Как бы то ни было, теперь где-то в окрестных улочках нам покупают псилоцибины, а Полина, взбудораженная, как ракета на старте, рассказывает нашим новым друзьям про раскольников. Мы сидим на газоне, скрестив ноги, вокруг гудит ночной город – смех, плеск воды и щелканье фотокамер. Сладкий запах травы щекочет горло, и хочется пить. Дэвид и Свен отвлекаются на телефон – звонить товарищу, спрашивать, как дела, – но Полину не остановить, она переходит на русский и едва не кричит мне: раскольники были правы!
Я слушаю ее, хотя это трудно: украдкой я слежу за Дэвидом – у него спокойные движения уверенного в себе сильного животного, такого, пожалуй, подушкой не задушишь. Они были абсолютно правы – вопрос о языковой норме упирается в вопрос о бытии Божьем! Я чувствую, что нужно хотя бы что-то сказать, чтобы дать понять, что я в теме. Да, говорю я, в начале было Слово, – Полина аж взвивается: именно!
Потому что если языковая норма меняется, и мы признаём это нормальным, то это значит только то, что норма есть вариант ненормальности. И если нет источника абсолютной языковой нормы – нет и быть не может – это значит только то, что Бога нет, – вот что сразу поняли раскольники.
Видимо, это какая-то часть Полининой диссертации, и мне нужно то ли поспорить, то ли что-то еще – но вместо этого я смотрю на Полину, на ее круглое, добротное лицо и полные длинные руки, представляю себе, как я занялась бы любовью с ней, думаю о том, почему я об этом думаю, и моя мысль снова буксует в этой колее. Я говорю, что хочу пить. Дэвид гладит меня по колену, и я не убираю его руку.
Норма есть вариант ненормальности – Полина повторяет это еще раз по-английски для ребят. Дэвид поднимается, обещает найти воды. Когда он уходит, второй, Свен, тянется к Полине, она отодвигается от него и говорит: вообще-то мы пара, – про нас с ней. В подтверждение она целует меня в губы – меня трясет от возбуждения, хотя это стыдно и ничего особенного в ее поцелуе нет.

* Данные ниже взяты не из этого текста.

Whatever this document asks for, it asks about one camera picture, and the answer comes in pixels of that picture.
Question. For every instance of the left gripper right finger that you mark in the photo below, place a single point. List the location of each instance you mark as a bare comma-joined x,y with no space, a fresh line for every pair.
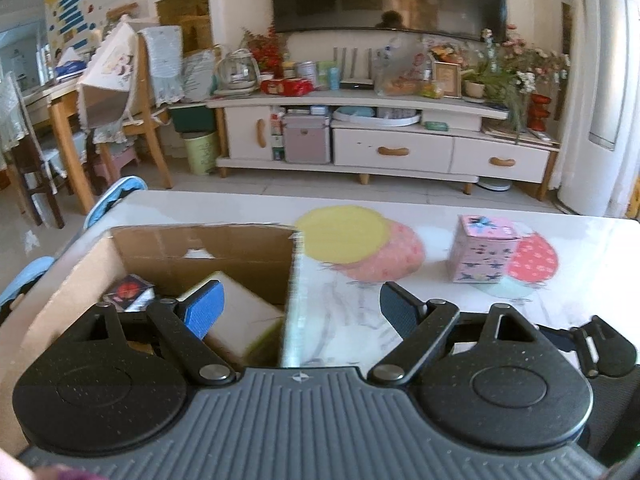
423,326

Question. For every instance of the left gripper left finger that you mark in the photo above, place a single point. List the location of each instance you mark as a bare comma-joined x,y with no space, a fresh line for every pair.
183,325

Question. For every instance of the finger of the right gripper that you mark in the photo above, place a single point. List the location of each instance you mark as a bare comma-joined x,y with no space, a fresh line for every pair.
600,349

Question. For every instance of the dark geometric puzzle cube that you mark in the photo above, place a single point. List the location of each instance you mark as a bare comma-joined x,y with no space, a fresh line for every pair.
130,294

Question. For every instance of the pink patterned gift box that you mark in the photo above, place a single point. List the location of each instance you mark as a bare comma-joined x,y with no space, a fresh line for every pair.
482,250

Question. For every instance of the green milk carton box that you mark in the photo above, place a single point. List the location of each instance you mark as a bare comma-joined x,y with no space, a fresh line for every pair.
263,258

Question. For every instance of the green waste bin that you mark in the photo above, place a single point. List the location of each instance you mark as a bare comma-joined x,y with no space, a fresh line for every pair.
201,152

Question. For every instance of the white standing air conditioner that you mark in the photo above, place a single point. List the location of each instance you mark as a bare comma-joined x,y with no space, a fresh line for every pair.
598,161

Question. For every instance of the white tv cabinet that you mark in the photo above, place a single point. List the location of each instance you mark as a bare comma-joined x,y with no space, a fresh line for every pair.
406,137

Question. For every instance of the pink storage box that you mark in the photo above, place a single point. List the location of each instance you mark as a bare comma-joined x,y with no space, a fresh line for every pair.
306,139

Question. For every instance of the red vase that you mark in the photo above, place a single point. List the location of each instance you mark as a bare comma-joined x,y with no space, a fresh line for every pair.
538,112

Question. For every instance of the dark wooden chair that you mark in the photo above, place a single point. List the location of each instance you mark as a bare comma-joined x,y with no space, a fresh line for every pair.
21,149

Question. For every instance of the glass kettle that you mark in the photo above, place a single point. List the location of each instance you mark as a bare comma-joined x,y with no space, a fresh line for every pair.
237,73

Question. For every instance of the wooden chair with cover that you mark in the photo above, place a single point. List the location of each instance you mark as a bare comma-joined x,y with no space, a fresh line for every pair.
131,79

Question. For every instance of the clear plastic bag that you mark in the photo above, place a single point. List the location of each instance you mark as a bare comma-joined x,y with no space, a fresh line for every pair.
400,68

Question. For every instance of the wooden dining table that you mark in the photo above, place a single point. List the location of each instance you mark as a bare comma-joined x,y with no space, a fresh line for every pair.
57,106

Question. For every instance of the red snack package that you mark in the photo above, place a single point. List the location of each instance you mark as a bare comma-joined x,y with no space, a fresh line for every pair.
286,87

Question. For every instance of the potted flower plant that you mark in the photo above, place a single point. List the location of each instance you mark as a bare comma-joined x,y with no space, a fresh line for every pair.
511,71

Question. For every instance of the red dried flower bouquet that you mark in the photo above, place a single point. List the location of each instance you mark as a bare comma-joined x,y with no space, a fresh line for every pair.
268,49

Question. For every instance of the wooden picture frame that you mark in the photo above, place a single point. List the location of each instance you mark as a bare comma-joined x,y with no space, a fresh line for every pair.
448,76

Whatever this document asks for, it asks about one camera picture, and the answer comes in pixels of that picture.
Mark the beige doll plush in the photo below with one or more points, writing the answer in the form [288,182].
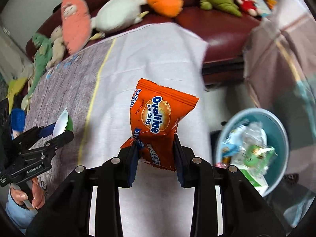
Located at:
[58,48]

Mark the clear plastic water bottle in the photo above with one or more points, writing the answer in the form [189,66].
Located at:
[254,135]

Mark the green white food box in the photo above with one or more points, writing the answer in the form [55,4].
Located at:
[258,182]

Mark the blue sleeved forearm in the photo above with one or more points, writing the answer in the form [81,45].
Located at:
[20,216]

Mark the yellow plush toy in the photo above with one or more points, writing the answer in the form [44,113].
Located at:
[14,88]

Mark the orange Ovaltine snack packet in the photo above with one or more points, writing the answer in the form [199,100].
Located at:
[155,112]

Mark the teal round trash bin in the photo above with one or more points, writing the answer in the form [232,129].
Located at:
[276,137]

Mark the pink strawberry bunny plush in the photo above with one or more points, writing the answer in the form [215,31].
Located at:
[76,24]

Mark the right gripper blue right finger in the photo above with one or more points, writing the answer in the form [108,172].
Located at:
[177,152]

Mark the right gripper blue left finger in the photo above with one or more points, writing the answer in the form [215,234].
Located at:
[134,155]

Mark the green dinosaur plush left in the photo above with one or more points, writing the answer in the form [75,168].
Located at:
[42,56]

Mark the person's left hand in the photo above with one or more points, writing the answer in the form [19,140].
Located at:
[38,194]

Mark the dark red leather sofa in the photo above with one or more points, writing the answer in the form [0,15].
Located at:
[226,35]

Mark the plaid pink teal blanket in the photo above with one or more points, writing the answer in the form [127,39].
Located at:
[279,58]

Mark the white duck plush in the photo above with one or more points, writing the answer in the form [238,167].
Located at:
[117,15]

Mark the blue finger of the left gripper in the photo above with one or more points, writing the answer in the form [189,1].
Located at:
[60,140]
[46,131]

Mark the grey wood-pattern tablecloth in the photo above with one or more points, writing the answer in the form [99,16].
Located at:
[96,87]

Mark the light blue snack pouch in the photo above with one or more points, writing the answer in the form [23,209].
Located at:
[233,143]

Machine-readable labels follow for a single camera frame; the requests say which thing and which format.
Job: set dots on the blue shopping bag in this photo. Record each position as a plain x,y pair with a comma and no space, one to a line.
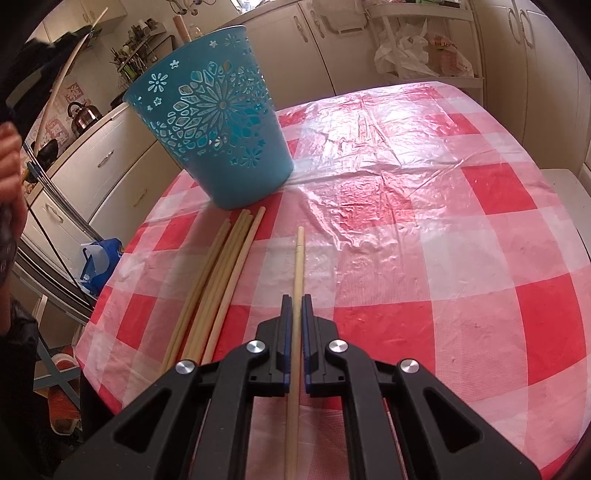
100,259

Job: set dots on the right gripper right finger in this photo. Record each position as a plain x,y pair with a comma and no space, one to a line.
401,421

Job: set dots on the teal perforated plastic basket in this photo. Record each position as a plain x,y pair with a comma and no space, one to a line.
208,105

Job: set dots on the mop handle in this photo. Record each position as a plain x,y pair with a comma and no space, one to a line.
57,197

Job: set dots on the copper kettle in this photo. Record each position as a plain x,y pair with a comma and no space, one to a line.
82,117

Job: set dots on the red white checkered tablecloth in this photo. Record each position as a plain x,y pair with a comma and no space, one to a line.
429,233

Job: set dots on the person's left hand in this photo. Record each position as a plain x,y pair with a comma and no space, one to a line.
13,208

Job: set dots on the single bamboo chopstick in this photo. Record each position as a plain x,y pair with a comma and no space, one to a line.
293,398

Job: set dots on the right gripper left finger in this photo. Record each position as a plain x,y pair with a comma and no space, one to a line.
193,422

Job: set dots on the white rolling storage cart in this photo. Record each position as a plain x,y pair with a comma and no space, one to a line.
420,41

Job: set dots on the black wok pan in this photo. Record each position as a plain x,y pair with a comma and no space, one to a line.
48,154

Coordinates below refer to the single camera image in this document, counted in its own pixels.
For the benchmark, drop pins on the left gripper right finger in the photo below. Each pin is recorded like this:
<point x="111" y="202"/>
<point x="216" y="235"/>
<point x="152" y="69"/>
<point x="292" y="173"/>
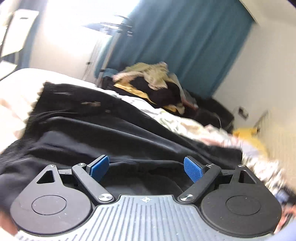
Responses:
<point x="201" y="175"/>

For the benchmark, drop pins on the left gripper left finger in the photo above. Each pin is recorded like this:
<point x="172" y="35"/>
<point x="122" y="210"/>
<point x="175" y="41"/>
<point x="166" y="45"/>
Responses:
<point x="88" y="177"/>

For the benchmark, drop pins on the black trousers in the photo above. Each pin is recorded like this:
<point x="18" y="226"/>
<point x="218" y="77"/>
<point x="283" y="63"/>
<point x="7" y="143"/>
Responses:
<point x="72" y="124"/>

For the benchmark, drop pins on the black clothes pile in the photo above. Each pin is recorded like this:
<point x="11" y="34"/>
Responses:
<point x="168" y="99"/>

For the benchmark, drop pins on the yellow plush toy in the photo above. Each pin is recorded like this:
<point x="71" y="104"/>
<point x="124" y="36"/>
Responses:
<point x="250" y="136"/>

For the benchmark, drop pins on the black armchair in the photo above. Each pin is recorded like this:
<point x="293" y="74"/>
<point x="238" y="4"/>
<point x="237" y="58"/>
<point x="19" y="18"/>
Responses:
<point x="211" y="112"/>

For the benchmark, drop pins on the pastel pink bed sheet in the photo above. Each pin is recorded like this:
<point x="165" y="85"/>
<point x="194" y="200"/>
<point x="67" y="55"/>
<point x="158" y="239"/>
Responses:
<point x="21" y="91"/>

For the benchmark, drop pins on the teal curtain right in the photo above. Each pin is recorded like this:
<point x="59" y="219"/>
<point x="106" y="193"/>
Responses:
<point x="199" y="40"/>

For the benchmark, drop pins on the garment steamer stand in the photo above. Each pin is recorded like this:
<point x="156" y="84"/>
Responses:
<point x="109" y="32"/>

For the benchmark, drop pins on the wall power socket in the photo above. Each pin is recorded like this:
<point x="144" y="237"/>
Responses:
<point x="243" y="113"/>

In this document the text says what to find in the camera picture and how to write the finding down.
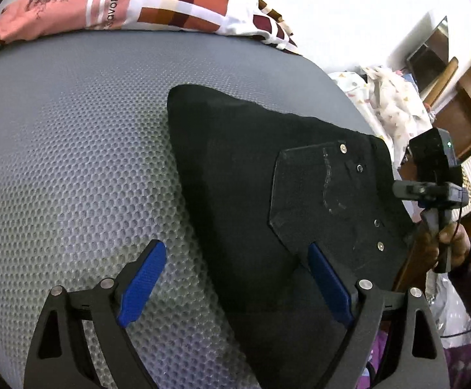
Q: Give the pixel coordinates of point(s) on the checkered orange white pillow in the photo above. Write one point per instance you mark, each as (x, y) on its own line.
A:
(28, 20)

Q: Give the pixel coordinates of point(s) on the dark wall mirror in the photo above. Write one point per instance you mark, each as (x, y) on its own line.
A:
(430, 59)

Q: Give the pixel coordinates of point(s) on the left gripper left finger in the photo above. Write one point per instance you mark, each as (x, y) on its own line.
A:
(59, 356)

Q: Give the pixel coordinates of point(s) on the brown wooden bed frame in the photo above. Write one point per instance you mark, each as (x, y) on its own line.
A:
(462, 129)

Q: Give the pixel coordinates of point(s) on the black pants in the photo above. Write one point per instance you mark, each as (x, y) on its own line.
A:
(260, 187)

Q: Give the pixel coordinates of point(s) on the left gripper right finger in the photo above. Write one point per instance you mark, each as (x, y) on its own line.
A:
(392, 334)

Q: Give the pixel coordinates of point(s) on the grey mesh mattress cover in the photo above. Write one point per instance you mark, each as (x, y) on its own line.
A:
(88, 179)

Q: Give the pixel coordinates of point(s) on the white printed bedsheet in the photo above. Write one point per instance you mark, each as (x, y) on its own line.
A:
(390, 104)

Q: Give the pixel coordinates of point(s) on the person's right hand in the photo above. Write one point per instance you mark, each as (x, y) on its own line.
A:
(425, 248)

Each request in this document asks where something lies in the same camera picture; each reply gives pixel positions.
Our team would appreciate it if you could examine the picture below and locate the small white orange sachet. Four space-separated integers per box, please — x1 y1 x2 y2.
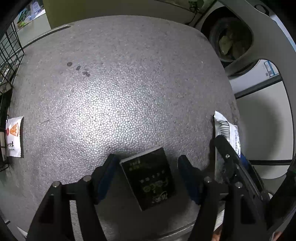
6 116 23 158

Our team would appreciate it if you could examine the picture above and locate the black wire basket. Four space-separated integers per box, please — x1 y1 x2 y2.
0 22 24 95

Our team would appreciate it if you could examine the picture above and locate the washing machine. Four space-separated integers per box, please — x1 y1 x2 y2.
197 1 282 97

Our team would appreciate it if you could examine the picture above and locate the pale blue white pouch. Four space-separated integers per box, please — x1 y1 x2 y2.
214 111 241 157

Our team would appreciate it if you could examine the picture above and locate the black Face tissue pack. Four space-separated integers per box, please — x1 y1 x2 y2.
120 147 177 211

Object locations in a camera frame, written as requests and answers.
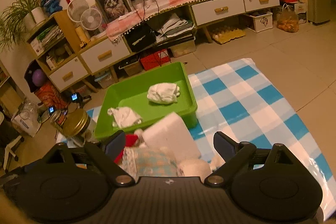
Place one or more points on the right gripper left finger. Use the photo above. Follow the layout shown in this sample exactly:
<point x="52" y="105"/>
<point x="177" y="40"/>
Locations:
<point x="104" y="157"/>

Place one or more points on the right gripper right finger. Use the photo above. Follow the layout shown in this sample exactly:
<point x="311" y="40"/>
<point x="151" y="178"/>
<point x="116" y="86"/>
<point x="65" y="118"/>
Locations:
<point x="236" y="157"/>

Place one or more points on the red santa plush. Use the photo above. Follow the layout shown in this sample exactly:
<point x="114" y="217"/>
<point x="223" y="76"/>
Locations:
<point x="131" y="140"/>

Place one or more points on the blue orange patterned cloth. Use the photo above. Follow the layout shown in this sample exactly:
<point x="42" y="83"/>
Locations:
<point x="145" y="162"/>

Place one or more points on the pink plush rabbit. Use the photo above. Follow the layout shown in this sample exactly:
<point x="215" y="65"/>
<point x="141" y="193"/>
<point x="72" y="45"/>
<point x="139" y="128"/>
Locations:
<point x="199" y="167"/>

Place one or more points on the white foam block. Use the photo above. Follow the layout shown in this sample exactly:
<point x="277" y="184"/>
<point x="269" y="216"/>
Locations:
<point x="171" y="132"/>

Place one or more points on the white crumpled cloth small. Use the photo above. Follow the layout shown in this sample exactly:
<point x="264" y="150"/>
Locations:
<point x="124" y="117"/>

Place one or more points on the glass jar gold lid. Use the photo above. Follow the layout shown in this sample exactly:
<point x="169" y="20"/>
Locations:
<point x="77" y="126"/>

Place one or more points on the blue white checkered tablecloth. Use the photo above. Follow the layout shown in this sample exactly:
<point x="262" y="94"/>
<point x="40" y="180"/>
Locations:
<point x="234" y="98"/>

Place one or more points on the wooden tv cabinet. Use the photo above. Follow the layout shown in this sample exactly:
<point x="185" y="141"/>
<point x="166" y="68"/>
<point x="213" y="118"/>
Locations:
<point x="103" y="53"/>

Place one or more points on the red box under cabinet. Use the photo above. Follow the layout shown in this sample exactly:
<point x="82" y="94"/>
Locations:
<point x="156" y="59"/>

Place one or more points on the purple ball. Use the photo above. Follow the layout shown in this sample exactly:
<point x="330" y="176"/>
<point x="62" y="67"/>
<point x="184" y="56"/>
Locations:
<point x="39" y="78"/>

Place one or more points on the egg tray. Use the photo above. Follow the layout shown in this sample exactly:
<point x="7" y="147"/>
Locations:
<point x="225" y="34"/>

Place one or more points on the wooden shelf unit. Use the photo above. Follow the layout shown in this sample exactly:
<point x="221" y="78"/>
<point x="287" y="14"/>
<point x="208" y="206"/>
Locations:
<point x="60" y="57"/>

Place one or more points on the black box in cabinet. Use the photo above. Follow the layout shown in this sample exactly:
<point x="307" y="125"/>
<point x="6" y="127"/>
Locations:
<point x="140" y="37"/>

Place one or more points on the white carved storage box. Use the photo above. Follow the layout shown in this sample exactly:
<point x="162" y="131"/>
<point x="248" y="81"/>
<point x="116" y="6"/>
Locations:
<point x="258" y="21"/>

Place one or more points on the white desk fan front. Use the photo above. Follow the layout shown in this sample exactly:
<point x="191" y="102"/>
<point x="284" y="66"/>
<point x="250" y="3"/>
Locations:
<point x="91" y="19"/>

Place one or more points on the white desk fan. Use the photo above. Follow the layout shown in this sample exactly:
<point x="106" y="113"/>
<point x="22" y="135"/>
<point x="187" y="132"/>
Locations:
<point x="76" y="8"/>
<point x="91" y="19"/>

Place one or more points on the stack of papers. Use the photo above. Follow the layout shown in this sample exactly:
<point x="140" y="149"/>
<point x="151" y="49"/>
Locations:
<point x="173" y="27"/>

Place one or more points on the bag of oranges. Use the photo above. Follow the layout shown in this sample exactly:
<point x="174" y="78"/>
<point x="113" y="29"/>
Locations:
<point x="287" y="19"/>

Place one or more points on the framed cat picture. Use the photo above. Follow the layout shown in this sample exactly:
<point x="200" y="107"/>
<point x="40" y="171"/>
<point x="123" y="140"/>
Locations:
<point x="113" y="9"/>

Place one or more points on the white desk fan rear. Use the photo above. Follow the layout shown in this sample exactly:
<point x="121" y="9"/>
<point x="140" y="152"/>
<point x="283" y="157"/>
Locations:
<point x="76" y="8"/>

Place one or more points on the pink table runner cloth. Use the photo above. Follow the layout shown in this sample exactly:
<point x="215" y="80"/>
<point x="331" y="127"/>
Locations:
<point x="134" y="18"/>

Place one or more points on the blue stitch plush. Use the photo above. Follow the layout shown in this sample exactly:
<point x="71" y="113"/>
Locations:
<point x="51" y="6"/>

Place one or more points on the potted green plant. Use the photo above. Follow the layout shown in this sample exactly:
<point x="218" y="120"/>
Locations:
<point x="12" y="25"/>

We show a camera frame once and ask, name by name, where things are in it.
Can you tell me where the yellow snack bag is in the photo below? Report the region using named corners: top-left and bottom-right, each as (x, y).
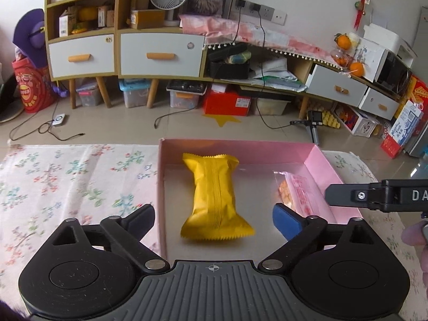
top-left (181, 153), bottom-right (255, 240)

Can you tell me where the pink clear snack packet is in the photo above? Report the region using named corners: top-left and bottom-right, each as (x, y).
top-left (274, 172), bottom-right (324, 217)

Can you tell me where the wooden shelf cabinet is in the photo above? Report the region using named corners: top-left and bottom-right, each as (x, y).
top-left (44, 0), bottom-right (131, 107)

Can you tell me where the black storage basket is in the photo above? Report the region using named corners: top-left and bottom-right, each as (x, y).
top-left (207, 43), bottom-right (252, 80)

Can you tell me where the clear storage bin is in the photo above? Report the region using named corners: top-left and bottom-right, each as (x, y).
top-left (169, 90), bottom-right (200, 109)

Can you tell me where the long wooden tv cabinet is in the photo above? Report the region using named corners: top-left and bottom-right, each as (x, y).
top-left (117, 28), bottom-right (399, 120)

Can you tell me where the microwave oven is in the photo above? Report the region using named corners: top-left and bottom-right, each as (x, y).
top-left (355, 38), bottom-right (412, 95)

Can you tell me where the wall power socket strip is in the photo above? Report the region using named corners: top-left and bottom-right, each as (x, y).
top-left (232, 0), bottom-right (287, 25)

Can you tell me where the pink cloth runner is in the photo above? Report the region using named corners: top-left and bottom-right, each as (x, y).
top-left (180, 14), bottom-right (343, 70)

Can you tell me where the brown cardboard box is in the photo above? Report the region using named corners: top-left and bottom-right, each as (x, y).
top-left (130, 9), bottom-right (165, 30)

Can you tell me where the red shoe box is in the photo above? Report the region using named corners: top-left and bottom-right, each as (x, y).
top-left (202, 86), bottom-right (251, 117)

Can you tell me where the orange fruit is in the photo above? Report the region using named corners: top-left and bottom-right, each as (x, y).
top-left (348, 62), bottom-right (365, 78)
top-left (334, 33), bottom-right (352, 51)

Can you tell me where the pink cardboard box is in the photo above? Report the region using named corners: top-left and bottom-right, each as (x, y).
top-left (156, 139), bottom-right (342, 262)

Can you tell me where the purple plush toy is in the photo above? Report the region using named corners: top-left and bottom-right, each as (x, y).
top-left (12, 9), bottom-right (48, 68)

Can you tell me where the floral tablecloth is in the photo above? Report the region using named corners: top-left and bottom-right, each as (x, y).
top-left (1, 144), bottom-right (427, 320)

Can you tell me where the red gift bag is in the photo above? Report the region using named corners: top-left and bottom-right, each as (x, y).
top-left (12, 58), bottom-right (57, 114)

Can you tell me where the milk carton box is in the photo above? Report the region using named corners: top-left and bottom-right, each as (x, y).
top-left (381, 100), bottom-right (423, 159)

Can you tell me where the colorful toy box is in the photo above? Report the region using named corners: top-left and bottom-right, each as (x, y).
top-left (332, 102), bottom-right (380, 138)

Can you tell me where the blue lid storage bin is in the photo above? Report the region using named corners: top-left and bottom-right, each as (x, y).
top-left (118, 79), bottom-right (151, 108)

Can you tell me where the yellow egg tray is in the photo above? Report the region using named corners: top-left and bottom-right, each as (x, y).
top-left (321, 110), bottom-right (341, 129)

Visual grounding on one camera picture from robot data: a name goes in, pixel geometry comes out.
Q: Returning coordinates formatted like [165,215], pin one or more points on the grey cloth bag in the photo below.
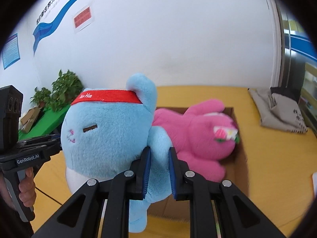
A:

Дэвид возвращается вместе с гонцом, протягивает мне воду и садится в круг, кинув в центр полиэтиленовый пакет. Мы грызем круглые белые клубни: на вкус как грецкий орех, разве что горьковатый. Свен говорит, что на всех, пожалуй, маловато, Дэвид просит меня передавать воду по кругу. Полина ложится на спину, и ее голова оказывается у меня на коленях. Дэвид шепчет мне что-то на ухо по-голландски, щекочет губами шею – мне смешно, я не могу сдержаться и падаю на траву – что ты ржешь? – хохочет Полина, – я им про серьезные вещи…
Между тем мне, в сущности, страшно за свою шею: для меня вдруг становится очевидно, что нет на свете более хрупкой вещи, чем она.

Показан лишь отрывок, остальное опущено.